How to Use HAVING in SQLite

The HAVING clause is SQLite's mechanism for filtering grouped data after aggregation. This is fundamentally different from WHERE, which filters individual rows before any grouping occurs....

Key Insights

  • HAVING filters aggregated data after GROUP BY executes, while WHERE filters individual rows before grouping—using the wrong one produces incorrect results or errors
  • Every column in HAVING must either be part of an aggregate function (COUNT, SUM, AVG, etc.) or appear in the GROUP BY clause
  • Combining WHERE and HAVING optimally improves performance: use WHERE to reduce rows before expensive grouping operations, then HAVING to filter the aggregated results

Understanding HAVING vs WHERE

The HAVING clause is SQLite’s mechanism for filtering grouped data after aggregation. This is fundamentally different from WHERE, which filters individual rows before any grouping occurs.
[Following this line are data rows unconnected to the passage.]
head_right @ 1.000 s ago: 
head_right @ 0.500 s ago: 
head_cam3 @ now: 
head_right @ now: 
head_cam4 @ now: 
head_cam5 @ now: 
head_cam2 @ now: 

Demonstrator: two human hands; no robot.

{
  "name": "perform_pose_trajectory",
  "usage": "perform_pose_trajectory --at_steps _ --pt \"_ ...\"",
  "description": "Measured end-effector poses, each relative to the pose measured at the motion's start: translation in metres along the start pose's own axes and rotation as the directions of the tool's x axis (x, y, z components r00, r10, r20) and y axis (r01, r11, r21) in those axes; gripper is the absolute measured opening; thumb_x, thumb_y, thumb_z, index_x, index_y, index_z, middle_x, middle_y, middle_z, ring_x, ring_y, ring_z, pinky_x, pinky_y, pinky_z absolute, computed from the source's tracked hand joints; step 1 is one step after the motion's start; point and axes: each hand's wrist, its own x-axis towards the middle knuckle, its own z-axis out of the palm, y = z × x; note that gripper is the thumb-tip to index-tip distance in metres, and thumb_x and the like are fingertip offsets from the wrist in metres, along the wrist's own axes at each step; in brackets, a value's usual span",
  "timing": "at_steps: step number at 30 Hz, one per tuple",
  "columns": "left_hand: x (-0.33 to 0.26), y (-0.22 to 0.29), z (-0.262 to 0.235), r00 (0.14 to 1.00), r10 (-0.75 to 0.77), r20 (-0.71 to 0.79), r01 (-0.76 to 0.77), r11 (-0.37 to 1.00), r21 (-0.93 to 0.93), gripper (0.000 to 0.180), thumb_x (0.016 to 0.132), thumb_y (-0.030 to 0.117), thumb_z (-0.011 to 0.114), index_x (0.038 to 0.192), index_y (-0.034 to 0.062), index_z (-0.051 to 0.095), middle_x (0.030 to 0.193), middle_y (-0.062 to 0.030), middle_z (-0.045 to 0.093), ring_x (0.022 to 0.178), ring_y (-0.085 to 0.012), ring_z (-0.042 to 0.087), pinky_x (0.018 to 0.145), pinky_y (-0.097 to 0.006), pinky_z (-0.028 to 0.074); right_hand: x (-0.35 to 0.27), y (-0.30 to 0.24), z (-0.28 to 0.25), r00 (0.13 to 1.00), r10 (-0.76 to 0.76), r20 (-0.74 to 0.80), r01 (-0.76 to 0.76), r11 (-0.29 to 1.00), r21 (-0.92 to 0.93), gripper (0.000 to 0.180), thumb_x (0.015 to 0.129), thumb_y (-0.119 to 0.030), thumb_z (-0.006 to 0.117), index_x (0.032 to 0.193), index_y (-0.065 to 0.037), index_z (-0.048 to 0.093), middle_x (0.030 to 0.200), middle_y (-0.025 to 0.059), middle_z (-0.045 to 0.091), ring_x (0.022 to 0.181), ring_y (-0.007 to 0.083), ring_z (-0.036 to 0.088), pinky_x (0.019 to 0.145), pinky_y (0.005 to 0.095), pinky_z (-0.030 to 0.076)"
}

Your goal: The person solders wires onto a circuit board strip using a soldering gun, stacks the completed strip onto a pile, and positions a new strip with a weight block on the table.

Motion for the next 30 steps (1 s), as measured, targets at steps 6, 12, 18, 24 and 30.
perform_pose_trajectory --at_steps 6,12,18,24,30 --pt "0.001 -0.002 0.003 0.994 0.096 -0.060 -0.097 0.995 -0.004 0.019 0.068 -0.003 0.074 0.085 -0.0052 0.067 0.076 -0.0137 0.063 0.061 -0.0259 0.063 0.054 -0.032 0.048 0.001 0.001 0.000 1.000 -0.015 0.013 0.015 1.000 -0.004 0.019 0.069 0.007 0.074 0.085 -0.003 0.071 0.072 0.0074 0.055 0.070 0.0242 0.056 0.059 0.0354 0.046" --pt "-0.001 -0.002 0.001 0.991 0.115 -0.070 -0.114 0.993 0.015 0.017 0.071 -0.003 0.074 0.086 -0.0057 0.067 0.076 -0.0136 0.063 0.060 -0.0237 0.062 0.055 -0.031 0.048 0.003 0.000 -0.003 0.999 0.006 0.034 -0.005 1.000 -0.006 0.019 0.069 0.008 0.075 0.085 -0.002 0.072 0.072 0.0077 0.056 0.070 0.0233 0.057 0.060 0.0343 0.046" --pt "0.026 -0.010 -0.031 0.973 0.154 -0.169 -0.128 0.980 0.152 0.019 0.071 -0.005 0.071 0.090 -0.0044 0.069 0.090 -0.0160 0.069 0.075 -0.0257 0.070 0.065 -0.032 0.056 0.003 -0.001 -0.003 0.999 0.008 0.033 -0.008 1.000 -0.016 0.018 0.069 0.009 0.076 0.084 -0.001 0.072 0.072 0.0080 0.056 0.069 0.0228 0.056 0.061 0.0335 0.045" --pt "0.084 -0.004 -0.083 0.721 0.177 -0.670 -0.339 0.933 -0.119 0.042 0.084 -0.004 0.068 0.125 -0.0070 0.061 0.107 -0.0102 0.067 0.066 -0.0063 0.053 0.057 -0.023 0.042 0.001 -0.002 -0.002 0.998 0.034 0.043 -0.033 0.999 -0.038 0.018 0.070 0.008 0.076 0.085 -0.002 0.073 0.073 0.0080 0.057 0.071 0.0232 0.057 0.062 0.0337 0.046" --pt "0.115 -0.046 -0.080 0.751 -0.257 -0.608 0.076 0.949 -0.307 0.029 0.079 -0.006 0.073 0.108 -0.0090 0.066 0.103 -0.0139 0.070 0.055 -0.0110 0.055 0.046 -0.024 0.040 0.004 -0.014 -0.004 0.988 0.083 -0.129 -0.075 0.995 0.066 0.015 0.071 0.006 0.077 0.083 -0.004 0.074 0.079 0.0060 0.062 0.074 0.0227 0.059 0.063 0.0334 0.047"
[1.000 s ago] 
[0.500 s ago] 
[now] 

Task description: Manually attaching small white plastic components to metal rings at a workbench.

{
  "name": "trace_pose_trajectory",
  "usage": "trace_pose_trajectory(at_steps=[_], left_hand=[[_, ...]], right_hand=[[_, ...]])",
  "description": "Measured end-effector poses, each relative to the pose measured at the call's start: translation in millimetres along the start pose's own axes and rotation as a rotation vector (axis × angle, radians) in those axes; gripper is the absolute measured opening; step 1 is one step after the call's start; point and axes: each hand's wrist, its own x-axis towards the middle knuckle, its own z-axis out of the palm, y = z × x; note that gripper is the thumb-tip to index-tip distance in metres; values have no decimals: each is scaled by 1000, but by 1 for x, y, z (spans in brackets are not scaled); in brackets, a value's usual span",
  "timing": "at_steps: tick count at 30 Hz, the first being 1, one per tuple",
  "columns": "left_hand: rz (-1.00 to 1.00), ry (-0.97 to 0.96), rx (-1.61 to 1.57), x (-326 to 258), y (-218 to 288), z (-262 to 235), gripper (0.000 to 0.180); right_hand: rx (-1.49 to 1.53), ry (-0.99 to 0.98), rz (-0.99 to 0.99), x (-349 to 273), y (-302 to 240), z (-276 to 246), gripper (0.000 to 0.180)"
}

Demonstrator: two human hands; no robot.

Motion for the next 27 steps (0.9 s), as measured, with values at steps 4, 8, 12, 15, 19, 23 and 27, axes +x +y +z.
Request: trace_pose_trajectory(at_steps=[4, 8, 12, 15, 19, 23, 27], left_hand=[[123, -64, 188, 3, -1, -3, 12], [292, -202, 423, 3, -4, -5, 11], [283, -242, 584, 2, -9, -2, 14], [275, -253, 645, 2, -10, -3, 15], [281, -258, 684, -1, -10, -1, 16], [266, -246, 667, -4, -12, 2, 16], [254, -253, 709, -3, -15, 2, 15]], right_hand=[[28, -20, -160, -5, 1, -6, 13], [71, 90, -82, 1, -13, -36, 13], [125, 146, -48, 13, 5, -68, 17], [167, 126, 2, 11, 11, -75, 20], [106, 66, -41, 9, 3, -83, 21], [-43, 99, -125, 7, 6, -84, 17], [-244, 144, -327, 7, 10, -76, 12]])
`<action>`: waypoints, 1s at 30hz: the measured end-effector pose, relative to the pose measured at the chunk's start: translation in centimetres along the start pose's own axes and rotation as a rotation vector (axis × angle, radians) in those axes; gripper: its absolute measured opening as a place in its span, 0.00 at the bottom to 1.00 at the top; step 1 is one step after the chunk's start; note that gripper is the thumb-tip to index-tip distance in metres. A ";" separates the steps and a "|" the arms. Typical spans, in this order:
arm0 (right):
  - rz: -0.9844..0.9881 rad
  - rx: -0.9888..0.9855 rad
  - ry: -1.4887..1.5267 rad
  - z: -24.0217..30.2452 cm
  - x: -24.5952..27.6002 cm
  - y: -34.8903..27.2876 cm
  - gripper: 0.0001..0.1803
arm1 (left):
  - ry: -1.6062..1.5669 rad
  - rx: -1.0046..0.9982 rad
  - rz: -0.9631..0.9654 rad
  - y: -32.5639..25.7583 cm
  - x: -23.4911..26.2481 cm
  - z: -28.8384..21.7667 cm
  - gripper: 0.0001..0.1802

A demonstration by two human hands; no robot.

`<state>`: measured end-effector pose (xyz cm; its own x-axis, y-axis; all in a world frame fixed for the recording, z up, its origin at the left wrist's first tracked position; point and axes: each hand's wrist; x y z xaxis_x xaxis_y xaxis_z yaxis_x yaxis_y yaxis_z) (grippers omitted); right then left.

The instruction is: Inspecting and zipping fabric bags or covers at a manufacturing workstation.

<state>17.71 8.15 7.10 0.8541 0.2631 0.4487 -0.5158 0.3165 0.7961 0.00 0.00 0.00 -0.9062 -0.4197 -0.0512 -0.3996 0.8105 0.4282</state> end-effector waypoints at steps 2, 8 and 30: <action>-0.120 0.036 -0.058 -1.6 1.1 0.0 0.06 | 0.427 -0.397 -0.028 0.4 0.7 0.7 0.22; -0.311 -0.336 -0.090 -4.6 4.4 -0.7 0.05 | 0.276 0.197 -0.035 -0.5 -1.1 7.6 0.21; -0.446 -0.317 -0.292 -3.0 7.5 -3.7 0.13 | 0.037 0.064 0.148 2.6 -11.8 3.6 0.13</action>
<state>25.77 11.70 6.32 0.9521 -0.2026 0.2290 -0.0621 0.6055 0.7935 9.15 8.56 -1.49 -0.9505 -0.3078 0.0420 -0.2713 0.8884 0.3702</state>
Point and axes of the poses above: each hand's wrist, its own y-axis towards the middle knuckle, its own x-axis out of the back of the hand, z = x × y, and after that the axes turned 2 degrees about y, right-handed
Understanding this distinction is critical—using WHERE when you need HAVING will produce errors, while using HAVING when WHERE would suffice wastes computational resources.

Consider this comparison:

-- WHERE filters rows BEFORE grouping
SELECT city, COUNT(*) as customer_count
FROM customers
WHERE registration_date > '2024-01-01'
GROUP BY city;

-- HAVING filters groups AFTER aggregation
SELECT city, COUNT(*) as customer_count
FROM customers
GROUP BY city
HAVING COUNT(*) > 5;

-- This produces an error - WHERE cannot use aggregate functions
SELECT city, COUNT(*) as customer_count
FROM customers
WHERE COUNT(*) > 5  -- ERROR!
GROUP BY city;

The first query filters customers by registration date, then groups them. The second query groups all customers, then filters to show only cities with more than 5 customers. The third query fails because WHERE evaluates before grouping—there’s no aggregate value to compare yet.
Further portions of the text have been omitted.